An exact copy of the lines from the top of the data through the line with "Horizontal field of" is what you should give, with no pictures in it.

(Items from a dataset)

____

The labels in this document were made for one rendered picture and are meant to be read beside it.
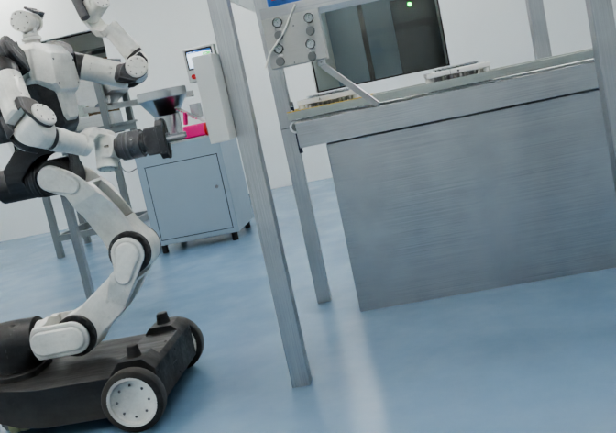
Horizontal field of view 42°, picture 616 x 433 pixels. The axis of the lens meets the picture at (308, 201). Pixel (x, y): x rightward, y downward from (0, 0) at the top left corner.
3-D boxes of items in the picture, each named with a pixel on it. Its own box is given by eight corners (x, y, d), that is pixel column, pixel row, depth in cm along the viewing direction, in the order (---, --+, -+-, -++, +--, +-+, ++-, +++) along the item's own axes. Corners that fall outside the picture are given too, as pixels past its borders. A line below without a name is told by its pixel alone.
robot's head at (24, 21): (14, 40, 258) (7, 12, 257) (27, 41, 268) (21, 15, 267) (33, 36, 257) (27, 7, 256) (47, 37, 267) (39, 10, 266)
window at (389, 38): (316, 94, 823) (292, -20, 808) (316, 94, 824) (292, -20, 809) (451, 66, 803) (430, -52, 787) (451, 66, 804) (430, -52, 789)
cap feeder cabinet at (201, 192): (156, 255, 572) (130, 150, 562) (178, 238, 628) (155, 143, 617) (241, 239, 563) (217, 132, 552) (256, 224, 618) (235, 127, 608)
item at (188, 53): (200, 135, 593) (181, 49, 584) (203, 133, 603) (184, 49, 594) (230, 128, 589) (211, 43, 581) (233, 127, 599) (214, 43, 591)
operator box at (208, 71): (210, 144, 240) (191, 57, 236) (222, 139, 256) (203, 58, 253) (230, 140, 239) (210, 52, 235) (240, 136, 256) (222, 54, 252)
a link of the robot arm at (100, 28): (97, -6, 289) (123, 23, 291) (87, 9, 295) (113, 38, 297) (85, 0, 284) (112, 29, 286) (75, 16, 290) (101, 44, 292)
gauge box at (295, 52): (271, 70, 310) (260, 17, 307) (275, 70, 321) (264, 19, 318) (327, 57, 307) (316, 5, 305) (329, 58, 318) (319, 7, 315)
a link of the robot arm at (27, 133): (93, 143, 240) (38, 130, 224) (73, 165, 244) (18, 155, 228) (80, 116, 245) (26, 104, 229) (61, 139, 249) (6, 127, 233)
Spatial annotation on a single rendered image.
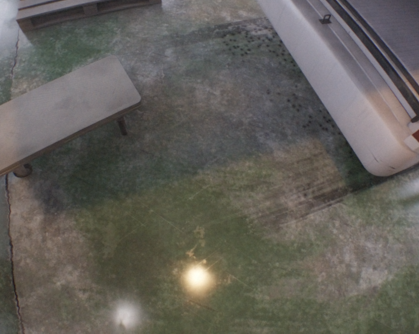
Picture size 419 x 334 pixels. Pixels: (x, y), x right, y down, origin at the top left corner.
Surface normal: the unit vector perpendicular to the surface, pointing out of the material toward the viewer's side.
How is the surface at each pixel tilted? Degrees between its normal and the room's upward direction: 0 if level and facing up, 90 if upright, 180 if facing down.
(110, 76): 0
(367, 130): 86
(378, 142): 86
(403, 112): 0
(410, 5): 0
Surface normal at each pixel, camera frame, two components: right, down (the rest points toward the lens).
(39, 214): 0.06, -0.47
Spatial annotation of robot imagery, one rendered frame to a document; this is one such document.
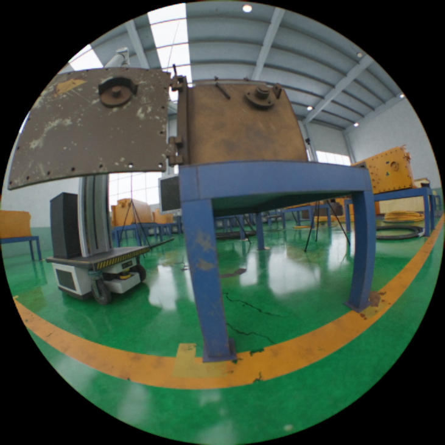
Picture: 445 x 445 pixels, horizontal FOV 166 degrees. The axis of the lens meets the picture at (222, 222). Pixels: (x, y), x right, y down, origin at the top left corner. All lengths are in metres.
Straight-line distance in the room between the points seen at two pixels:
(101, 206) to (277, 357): 1.58
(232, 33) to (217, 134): 8.63
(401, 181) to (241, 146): 2.45
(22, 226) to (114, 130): 4.68
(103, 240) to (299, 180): 1.47
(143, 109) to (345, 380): 1.10
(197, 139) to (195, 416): 0.97
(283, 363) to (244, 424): 0.24
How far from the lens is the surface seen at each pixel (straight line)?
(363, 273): 0.78
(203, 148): 0.69
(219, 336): 0.53
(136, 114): 0.64
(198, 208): 0.39
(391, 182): 2.82
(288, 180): 0.46
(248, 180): 0.42
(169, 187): 2.26
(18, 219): 5.08
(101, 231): 1.51
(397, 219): 4.55
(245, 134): 0.74
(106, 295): 1.12
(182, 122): 0.67
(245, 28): 9.19
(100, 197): 1.55
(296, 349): 0.63
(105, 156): 0.55
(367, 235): 0.73
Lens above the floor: 0.47
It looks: 1 degrees down
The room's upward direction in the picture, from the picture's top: 6 degrees counter-clockwise
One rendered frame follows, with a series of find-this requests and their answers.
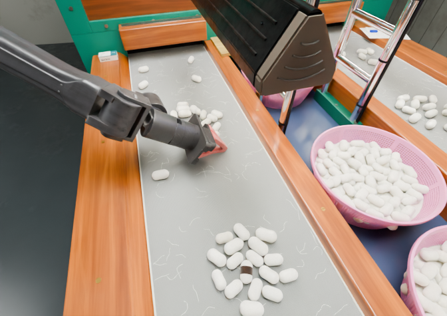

____

OUTPUT FOR THIS TASK:
The labels in this document were made for one rendered picture and are meant to be read beside it.
Horizontal field of view 42°, picture 616 x 433 pixels. The axis of the lens meets the picture at (308, 201). Pixel (x, y): x rightward, y downward from (0, 0) at the top left corner.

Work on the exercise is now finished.